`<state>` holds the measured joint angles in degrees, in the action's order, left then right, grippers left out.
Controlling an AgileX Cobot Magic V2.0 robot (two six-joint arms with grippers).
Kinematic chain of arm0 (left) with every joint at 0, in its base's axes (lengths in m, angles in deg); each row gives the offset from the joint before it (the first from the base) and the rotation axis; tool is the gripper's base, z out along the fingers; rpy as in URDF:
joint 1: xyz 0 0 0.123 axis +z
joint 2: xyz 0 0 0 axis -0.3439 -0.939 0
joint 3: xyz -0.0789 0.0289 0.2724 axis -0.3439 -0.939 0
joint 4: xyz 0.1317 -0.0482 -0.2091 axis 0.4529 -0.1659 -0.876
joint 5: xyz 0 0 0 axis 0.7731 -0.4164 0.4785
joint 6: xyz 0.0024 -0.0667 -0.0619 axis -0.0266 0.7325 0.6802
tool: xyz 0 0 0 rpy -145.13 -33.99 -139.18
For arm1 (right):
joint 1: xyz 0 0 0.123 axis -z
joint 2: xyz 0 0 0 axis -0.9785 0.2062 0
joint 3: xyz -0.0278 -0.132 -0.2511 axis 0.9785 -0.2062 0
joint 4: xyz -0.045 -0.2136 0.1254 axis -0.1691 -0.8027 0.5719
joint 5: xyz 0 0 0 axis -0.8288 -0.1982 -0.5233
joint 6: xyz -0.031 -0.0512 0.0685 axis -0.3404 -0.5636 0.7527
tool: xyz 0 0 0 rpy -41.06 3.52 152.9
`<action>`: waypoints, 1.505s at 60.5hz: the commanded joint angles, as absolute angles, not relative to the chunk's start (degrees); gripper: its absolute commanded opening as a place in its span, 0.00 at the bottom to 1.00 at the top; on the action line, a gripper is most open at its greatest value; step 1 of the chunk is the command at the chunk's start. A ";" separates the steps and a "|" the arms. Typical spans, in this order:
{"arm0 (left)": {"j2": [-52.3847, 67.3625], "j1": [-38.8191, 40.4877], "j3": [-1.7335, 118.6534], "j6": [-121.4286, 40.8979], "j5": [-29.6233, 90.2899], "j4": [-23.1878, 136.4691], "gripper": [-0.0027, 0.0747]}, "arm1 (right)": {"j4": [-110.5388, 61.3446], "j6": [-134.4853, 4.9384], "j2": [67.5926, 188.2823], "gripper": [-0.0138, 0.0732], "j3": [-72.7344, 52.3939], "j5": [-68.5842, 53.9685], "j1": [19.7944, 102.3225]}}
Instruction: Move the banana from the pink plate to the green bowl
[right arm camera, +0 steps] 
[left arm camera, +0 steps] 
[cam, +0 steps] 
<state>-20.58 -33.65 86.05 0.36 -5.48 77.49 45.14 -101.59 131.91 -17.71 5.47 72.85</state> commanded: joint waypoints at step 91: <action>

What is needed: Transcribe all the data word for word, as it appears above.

Answer:
`<state>` holds the measured joint angles in degrees, in the action's order, left then right, grippers left out.
Controlling an AgileX Cobot Magic V2.0 robot (two six-joint arms with grippers).
Kinematic chain of arm0 (left) with every joint at 0, in its base's axes (lengths in m, angles in deg); each row gives the offset from the joint before it (the first from the base) and the rotation axis; tool is the gripper's base, z out along the fingers; rpy as in URDF:
joint 1: xyz 0 0 0.123 axis +z
joint 2: xyz 0 0 0 axis -0.3439 -0.939 0
joint 3: xyz -0.0789 0.0289 0.2724 axis -0.3439 -0.939 0
joint 4: xyz 0.1317 -0.0482 -0.2091 axis 0.4529 -0.1659 -0.876
joint 5: xyz 0 0 0 axis 0.7731 -0.4164 0.4785
joint 6: xyz 0.0024 -0.0667 -0.0619 axis -0.0266 0.7325 0.6802
tool: xyz 0 0 0 rpy -145.13 -33.99 -139.18
For arm1 (right):
joint 1: xyz 0 0 0.123 axis -z
joint 2: xyz 0 0 0 axis -0.9785 0.2062 0
joint 3: xyz -0.0278 -0.132 -0.2511 axis 0.9785 -0.2062 0
joint 4: xyz -0.045 -0.2136 0.1254 axis -0.1691 -0.8027 0.5719
joint 5: xyz 0 0 0 axis -0.8288 -0.1982 -0.5233
joint 6: xyz -0.031 -0.0512 0.0685 axis -0.3404 -0.5636 0.7527
tool: xyz 0 0 0 rpy -41.06 3.52 152.9
`<action>`: waypoints, 1.505s at 60.5hz: the commanded joint angles, as absolute angles, not relative to the chunk's start (degrees); gripper: its absolute commanded opening as a place in its span, 0.00 at the bottom to 1.00 at the top; on the action line, a gripper is most open at its greatest value; step 1 of the chunk is the command at the chunk's start. A ";" separates the steps and a "|" the arms. Typical spans, in this order:
{"arm0 (left)": {"j2": [-52.3847, 67.3625], "j1": [-38.8191, 40.4877], "j3": [-1.7335, 118.6534], "j6": [-121.4286, 40.8979], "j5": [-29.6233, 90.2899], "j4": [-23.1878, 136.4691], "gripper": [-0.0027, 0.0747]}, "arm1 (right)": {"j4": [-110.5388, 61.3446], "j6": [-134.4853, 4.9384], "j2": [67.5926, 188.2823], "gripper": [-0.0138, 0.0732], "j3": [-72.7344, 52.3939], "j5": [-68.5842, 53.9685], "j1": [19.7944, 102.3225]}}
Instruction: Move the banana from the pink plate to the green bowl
[right arm camera, +0 steps] 
[left arm camera, +0 steps] 
[cam, +0 steps] 
<state>-20.58 -33.65 86.05 0.36 -5.48 77.49 45.14 -101.59 131.91 -17.71 5.47 72.85</state> commanded: joint waypoints at step 91: <action>

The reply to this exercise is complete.